=== YOUR TASK ===
Print exactly the lines below between the line holding "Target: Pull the" and the line holding "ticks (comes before", inclusive, and nothing more.

↓↓↓

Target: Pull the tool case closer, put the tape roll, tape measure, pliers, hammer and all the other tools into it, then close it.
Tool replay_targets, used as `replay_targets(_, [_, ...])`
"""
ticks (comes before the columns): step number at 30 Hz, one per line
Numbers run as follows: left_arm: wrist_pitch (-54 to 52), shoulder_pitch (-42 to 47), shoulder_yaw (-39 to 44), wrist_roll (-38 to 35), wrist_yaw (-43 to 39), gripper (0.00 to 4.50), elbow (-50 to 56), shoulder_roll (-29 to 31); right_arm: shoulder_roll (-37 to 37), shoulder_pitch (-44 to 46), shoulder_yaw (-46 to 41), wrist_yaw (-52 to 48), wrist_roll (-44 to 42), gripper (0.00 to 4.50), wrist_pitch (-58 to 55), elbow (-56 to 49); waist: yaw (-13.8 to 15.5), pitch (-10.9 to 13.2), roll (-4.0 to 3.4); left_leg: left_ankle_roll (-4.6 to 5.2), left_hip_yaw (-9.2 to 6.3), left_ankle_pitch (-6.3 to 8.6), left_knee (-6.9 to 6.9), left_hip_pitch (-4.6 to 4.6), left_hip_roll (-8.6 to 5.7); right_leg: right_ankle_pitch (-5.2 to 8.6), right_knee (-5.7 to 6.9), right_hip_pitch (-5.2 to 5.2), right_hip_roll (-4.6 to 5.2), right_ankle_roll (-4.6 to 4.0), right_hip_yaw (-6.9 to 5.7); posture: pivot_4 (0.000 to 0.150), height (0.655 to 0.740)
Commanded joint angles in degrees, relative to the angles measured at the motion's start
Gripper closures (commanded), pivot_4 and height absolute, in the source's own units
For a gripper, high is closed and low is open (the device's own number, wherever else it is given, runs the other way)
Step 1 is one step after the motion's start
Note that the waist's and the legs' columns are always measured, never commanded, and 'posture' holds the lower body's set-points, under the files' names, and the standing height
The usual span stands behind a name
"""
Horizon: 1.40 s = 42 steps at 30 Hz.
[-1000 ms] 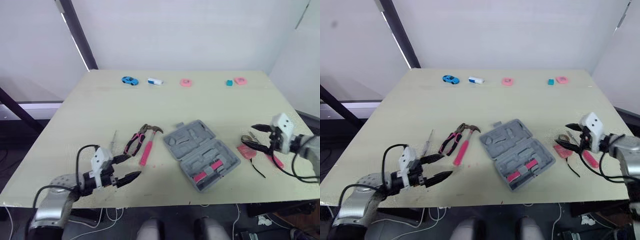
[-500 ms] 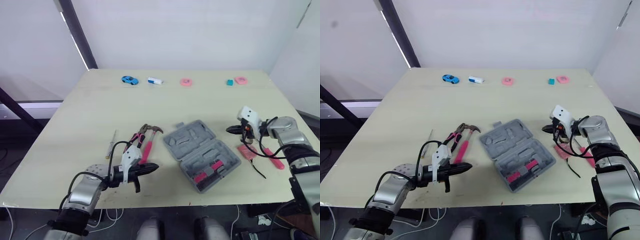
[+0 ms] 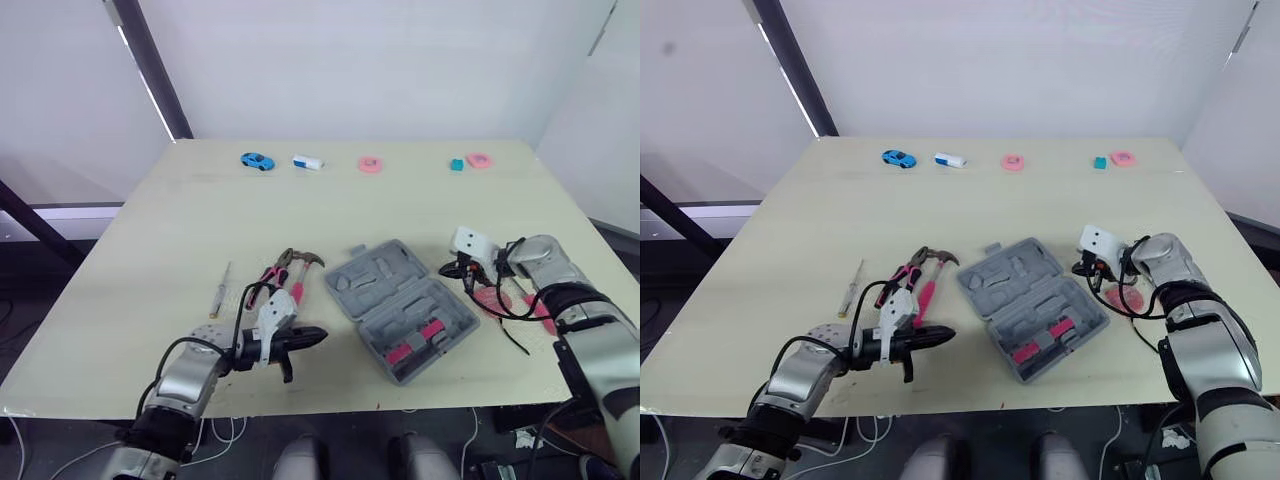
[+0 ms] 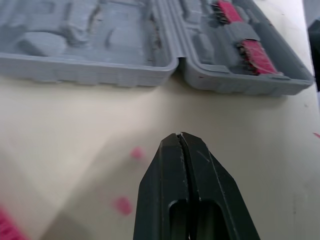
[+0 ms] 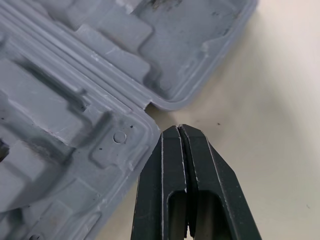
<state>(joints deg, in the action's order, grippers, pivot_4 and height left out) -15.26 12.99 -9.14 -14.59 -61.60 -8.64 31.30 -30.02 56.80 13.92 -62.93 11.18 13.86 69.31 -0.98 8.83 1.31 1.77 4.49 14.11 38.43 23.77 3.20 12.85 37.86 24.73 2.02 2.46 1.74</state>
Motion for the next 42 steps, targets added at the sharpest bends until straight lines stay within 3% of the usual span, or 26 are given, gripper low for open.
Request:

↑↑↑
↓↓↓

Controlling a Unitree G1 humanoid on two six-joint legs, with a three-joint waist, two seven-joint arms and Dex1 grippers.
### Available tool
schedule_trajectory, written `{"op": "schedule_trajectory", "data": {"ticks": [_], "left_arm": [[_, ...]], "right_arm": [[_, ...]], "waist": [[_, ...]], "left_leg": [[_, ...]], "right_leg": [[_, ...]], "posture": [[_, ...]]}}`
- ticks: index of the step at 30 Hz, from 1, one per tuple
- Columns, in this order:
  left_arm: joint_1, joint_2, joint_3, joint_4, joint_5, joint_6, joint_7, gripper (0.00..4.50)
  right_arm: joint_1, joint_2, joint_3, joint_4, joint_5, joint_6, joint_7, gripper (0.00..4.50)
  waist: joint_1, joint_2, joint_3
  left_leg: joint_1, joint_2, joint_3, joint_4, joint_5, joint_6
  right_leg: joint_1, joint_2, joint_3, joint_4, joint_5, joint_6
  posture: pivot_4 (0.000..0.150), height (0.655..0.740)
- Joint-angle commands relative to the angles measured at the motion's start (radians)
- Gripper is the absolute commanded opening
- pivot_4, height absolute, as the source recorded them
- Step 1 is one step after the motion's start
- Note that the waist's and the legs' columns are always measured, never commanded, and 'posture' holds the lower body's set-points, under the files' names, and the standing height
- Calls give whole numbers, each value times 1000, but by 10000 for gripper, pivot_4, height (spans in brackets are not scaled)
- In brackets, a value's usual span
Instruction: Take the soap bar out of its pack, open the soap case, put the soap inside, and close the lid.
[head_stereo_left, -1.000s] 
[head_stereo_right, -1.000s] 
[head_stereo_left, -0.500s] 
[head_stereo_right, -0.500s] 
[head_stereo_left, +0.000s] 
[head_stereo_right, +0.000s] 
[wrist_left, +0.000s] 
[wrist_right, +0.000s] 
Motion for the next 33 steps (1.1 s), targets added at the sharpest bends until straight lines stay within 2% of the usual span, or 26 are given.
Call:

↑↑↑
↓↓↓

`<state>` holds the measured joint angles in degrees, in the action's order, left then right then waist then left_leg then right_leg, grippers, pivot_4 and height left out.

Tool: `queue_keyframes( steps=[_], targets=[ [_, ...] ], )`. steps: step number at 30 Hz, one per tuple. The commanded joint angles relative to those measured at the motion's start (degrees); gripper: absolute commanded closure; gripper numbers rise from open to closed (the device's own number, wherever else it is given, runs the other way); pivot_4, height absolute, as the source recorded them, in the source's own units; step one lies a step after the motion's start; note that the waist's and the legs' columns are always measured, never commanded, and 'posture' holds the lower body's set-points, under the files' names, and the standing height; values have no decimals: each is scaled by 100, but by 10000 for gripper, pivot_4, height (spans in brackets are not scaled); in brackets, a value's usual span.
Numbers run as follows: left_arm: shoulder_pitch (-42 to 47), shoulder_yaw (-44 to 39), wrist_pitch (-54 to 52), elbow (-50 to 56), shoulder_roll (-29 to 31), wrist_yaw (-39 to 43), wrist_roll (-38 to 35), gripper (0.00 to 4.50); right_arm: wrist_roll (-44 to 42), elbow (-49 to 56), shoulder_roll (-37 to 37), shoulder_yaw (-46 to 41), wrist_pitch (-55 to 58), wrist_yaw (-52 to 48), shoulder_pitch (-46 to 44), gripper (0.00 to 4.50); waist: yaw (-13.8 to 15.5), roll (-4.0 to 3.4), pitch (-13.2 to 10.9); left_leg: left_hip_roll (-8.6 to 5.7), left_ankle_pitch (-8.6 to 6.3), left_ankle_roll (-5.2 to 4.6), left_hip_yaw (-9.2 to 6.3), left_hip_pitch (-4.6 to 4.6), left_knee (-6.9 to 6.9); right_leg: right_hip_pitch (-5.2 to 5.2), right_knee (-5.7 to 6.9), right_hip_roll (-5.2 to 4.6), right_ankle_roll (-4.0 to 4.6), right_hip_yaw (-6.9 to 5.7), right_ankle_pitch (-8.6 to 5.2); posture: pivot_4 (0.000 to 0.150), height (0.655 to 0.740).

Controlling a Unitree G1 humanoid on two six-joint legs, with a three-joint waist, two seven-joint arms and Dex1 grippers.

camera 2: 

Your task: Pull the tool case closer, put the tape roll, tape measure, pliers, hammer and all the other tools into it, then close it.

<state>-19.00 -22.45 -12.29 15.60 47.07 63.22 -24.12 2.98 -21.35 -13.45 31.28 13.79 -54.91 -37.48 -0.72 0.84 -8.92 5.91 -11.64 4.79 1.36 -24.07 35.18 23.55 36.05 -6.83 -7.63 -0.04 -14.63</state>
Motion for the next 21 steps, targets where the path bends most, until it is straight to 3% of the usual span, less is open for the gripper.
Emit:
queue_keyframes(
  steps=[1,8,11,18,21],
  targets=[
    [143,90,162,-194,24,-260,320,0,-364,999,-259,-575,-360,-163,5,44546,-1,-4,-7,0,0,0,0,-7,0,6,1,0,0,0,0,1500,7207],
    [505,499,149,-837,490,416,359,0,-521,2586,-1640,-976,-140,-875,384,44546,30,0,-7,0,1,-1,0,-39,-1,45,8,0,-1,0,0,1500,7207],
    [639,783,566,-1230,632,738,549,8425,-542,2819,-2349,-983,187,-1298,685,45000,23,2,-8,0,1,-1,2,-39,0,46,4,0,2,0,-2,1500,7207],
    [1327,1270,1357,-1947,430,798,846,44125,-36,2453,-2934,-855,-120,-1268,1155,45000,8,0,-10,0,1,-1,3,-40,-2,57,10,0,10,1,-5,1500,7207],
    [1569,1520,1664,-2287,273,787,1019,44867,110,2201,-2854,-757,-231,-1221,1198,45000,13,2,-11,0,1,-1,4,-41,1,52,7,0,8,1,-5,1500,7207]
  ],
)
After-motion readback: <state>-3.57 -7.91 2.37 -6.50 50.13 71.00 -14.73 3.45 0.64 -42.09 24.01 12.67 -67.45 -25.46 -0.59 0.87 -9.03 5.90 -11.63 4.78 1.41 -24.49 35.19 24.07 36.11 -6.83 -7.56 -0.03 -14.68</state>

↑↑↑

=== SOLUTION TO THIS EXERCISE ===
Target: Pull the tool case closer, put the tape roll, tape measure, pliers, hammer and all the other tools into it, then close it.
Tool replay_targets, used as `replay_targets(_, [_, ...])`
"""
ticks (comes before the columns): step number at 30 Hz, one per line

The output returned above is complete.